- _ABOUT THIS TASK_: Which lines of the entries below run from the one holding "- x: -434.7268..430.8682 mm" to the one holding "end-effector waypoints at", inclusive? Set down exactly those lines and no others.

[Data items]

—————

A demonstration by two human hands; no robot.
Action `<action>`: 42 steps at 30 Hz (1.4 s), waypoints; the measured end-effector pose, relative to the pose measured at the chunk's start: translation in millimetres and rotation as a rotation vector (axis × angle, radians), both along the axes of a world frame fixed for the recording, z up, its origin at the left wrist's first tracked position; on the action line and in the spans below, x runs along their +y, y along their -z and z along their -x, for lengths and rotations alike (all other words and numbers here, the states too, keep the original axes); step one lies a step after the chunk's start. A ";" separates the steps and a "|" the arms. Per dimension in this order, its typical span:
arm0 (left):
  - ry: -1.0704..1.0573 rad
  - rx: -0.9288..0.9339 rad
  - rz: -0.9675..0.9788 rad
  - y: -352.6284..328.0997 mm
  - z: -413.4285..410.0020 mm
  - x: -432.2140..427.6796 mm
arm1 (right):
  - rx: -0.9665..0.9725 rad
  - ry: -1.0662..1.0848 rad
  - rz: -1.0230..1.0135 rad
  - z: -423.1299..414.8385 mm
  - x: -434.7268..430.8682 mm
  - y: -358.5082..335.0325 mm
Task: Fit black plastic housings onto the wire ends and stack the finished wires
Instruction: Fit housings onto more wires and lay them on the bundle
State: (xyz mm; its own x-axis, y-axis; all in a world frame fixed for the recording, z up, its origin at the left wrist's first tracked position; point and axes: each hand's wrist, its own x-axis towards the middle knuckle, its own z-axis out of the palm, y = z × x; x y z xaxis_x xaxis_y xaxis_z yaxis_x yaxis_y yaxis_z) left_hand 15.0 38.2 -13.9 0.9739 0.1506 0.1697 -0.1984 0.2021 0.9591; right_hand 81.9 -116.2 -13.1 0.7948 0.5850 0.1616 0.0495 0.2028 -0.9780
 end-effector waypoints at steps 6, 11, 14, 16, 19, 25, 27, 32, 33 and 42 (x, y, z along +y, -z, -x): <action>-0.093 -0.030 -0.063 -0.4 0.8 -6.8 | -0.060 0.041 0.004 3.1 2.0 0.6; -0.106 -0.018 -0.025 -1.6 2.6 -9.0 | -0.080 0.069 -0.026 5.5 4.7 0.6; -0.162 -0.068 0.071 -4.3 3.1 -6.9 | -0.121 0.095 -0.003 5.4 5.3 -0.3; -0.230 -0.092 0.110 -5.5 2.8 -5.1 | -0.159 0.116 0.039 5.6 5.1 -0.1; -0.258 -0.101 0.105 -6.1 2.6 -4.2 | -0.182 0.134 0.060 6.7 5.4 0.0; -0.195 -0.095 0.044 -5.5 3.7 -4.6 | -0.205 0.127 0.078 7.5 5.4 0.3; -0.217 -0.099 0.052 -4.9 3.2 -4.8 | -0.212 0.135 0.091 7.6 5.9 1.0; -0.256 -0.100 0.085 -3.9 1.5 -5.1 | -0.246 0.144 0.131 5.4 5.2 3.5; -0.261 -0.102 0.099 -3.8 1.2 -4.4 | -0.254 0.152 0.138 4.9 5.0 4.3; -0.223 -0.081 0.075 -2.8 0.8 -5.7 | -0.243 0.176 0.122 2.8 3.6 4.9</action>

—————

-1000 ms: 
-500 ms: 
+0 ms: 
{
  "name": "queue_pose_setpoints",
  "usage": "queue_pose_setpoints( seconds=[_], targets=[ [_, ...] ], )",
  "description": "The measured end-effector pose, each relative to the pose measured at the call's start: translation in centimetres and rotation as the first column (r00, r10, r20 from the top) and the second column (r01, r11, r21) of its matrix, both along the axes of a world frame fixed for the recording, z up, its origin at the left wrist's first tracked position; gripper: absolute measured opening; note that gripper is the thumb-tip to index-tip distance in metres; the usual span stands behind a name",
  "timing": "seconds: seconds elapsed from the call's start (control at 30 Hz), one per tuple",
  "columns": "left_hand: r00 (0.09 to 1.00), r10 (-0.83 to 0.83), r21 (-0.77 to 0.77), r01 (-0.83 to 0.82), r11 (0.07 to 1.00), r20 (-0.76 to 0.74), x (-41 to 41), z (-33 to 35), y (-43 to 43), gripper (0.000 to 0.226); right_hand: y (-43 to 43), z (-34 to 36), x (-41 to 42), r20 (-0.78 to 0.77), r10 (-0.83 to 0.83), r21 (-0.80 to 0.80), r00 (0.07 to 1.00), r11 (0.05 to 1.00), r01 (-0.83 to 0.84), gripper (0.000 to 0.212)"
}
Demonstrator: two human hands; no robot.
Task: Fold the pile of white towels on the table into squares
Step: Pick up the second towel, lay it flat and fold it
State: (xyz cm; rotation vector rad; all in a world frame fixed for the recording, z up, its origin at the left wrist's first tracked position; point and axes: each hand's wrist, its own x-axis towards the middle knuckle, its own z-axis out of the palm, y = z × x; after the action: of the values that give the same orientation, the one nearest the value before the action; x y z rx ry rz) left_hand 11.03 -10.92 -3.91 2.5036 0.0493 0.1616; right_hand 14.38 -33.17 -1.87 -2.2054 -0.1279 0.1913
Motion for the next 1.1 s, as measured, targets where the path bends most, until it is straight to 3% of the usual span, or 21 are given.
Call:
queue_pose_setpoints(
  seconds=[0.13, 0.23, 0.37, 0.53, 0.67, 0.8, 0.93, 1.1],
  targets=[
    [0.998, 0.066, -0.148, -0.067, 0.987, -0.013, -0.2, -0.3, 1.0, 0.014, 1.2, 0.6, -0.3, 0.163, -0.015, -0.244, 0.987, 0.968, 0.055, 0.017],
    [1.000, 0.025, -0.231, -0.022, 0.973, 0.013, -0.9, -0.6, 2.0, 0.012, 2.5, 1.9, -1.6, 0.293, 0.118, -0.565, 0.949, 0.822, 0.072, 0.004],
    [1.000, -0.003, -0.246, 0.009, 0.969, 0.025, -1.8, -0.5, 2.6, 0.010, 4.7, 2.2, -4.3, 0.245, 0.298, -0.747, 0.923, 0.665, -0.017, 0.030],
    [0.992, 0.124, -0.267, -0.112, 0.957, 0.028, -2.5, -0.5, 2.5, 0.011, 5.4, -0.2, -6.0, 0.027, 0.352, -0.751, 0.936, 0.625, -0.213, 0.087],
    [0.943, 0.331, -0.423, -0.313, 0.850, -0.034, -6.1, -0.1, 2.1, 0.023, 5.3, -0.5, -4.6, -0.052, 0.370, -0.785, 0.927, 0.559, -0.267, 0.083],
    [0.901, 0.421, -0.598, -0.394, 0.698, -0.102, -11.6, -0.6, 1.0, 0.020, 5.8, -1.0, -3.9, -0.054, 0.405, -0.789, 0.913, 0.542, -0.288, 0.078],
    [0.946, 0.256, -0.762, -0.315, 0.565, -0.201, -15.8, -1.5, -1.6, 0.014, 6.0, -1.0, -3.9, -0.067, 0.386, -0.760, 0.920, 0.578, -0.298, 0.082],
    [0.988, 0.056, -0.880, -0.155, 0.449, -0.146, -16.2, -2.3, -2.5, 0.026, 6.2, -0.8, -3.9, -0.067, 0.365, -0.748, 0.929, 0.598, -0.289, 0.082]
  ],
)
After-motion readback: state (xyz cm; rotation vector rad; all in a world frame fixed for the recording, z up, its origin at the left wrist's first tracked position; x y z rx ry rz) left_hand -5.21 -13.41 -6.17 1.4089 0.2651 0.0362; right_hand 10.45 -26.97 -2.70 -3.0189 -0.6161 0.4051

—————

- _REPLY TO THE EXERCISE_:
  - x: -434.7268..430.8682 mm
  - y: -358.5082..335.0325 mm
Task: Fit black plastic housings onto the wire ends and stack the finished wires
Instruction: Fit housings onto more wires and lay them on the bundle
State: (xyz mm; its own x-axis, y-axis; all in a world frame fixed for the recording, z up, its origin at the left wrist's first tracked position; point and axes: each hand's wrist, its own x-axis towards the middle knuckle, its own z-axis out of the palm, y = z × x; x y z xaxis_x xaxis_y xaxis_z yaxis_x yaxis_y yaxis_z) left_hand 15.0 38.2 -13.9 0.9739 0.1506 0.1697 -0.1984 0.2021 0.9591; right_hand 81.9 -116.2 -13.1 0.7948 0.5850 0.1616 0.0495 0.2028 -0.9780
 end-effector waypoints at steps 6, 11, 14, 16, 19, 25, 27, 32, 33 and 42 (x, y, z along +y, -z, -x): <action>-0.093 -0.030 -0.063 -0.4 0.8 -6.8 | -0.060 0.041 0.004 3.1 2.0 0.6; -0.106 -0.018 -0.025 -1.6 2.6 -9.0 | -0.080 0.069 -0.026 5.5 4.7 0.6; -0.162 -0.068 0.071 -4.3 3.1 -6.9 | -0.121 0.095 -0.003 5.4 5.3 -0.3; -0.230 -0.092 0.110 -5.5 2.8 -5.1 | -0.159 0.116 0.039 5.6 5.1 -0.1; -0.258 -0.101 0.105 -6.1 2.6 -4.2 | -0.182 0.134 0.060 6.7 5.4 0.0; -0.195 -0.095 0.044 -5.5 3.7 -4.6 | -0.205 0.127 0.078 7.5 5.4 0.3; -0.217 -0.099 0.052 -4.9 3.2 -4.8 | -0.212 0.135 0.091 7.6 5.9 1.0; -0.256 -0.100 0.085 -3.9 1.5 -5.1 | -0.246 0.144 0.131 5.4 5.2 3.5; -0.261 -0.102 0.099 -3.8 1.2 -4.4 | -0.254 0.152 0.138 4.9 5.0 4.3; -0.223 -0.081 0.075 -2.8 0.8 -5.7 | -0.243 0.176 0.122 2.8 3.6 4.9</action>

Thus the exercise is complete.